Improving comprehensive properties of Cu-11.9Al-2.5Mn shape memory alloy by adding multi-layer graphene carried by Cu51Zr14 inoculant particles
(1. School of Mechanical Engineering, Tianjin University of Technology and Education, Tianjin 300222, China;
2. Tianjin Key Laboratory of Materials Laminating Fabrication and Interface Control Technology, School of Materials Science and Engineering, Hebei University of Technology, Tianjin 300130, China;
3. School of Materials Science and Engineering, Central South University, Changsha 410083, China;
4. Institute of New Materials, Guangdong Academy of Sciences, Guangzhou 510651, China)
2. Tianjin Key Laboratory of Materials Laminating Fabrication and Interface Control Technology, School of Materials Science and Engineering, Hebei University of Technology, Tianjin 300130, China;
3. School of Materials Science and Engineering, Central South University, Changsha 410083, China;
4. Institute of New Materials, Guangdong Academy of Sciences, Guangzhou 510651, China)

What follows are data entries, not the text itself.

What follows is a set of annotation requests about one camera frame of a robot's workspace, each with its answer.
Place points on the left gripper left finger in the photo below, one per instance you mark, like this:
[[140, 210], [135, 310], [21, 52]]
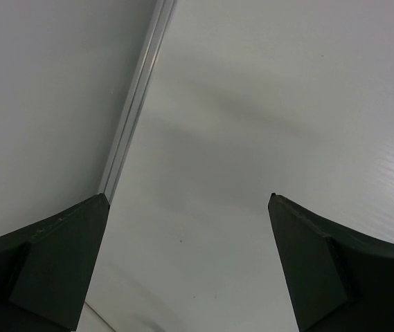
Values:
[[46, 268]]

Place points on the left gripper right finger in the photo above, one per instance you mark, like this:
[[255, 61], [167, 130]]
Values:
[[338, 279]]

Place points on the aluminium table frame rail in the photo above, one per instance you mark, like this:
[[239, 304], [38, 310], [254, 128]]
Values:
[[159, 21]]

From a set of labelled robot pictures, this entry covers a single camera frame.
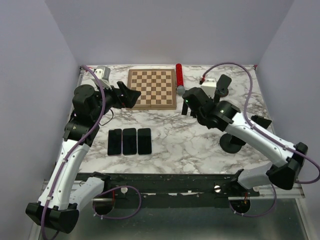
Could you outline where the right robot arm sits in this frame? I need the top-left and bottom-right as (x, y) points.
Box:
(182, 87), (308, 196)

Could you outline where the black folding phone stand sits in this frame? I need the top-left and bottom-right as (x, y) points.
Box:
(251, 115), (272, 129)

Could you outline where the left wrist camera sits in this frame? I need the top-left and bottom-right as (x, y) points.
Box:
(87, 65), (112, 90)

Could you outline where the teal-backed phone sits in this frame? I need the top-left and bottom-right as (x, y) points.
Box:
(137, 128), (152, 155)

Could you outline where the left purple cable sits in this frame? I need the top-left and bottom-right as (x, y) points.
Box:
(40, 64), (142, 240)

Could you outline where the red handled microphone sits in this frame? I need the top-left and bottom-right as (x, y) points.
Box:
(175, 63), (186, 96)

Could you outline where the purple-cased black phone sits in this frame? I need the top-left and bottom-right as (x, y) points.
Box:
(107, 128), (122, 156)

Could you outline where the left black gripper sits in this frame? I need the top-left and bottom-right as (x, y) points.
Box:
(91, 80), (141, 121)

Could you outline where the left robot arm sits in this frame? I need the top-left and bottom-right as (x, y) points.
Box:
(25, 81), (141, 234)

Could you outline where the wooden chessboard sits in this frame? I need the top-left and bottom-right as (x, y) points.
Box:
(127, 69), (177, 110)

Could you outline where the black round phone stand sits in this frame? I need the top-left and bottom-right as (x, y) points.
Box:
(219, 133), (246, 154)

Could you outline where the black front mounting rail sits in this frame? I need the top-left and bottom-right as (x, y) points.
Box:
(75, 172), (260, 212)

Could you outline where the brown round phone stand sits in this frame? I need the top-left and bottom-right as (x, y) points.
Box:
(214, 74), (232, 98)

Abstract: In order to improve the comprehensive properties of the Cu-11.9Al-2.5Mn shape memory alloy (SMA), multilayer graphene (MLG) carried by Cu51Zr14 inoculant particles was incorporated and dispersed into this alloy through preparing the preform of the cold-pressed MLG-Cu51Zr14 composite powders. In the resultant novel MLG/Cu-Al-Mn composites, MLG in fragmented or flocculent form has a good bonding with the Cu-Al-Mn matrix. MLG can prevent the coarsening of grains of the Cu-Al-Mn SMA and cause thermal mismatch dislocations near the MLG/Cu-Al-Mn interfaces. The damping and mechanical properties of the MLG/Cu-Al-Mn composites are significantly improved. When the content of MLG reaches 0.2 wt.%, the highest room temperature damping of 0.0558, tensile strength of 801.5 MPa, elongation of 10.8%, and hardness of HV 308 can be obtained. On the basis of in-depth observation of microstructures, combined with the theory of internal friction and strengthening and toughening theories of metals, the relevant mechanisms are discussed.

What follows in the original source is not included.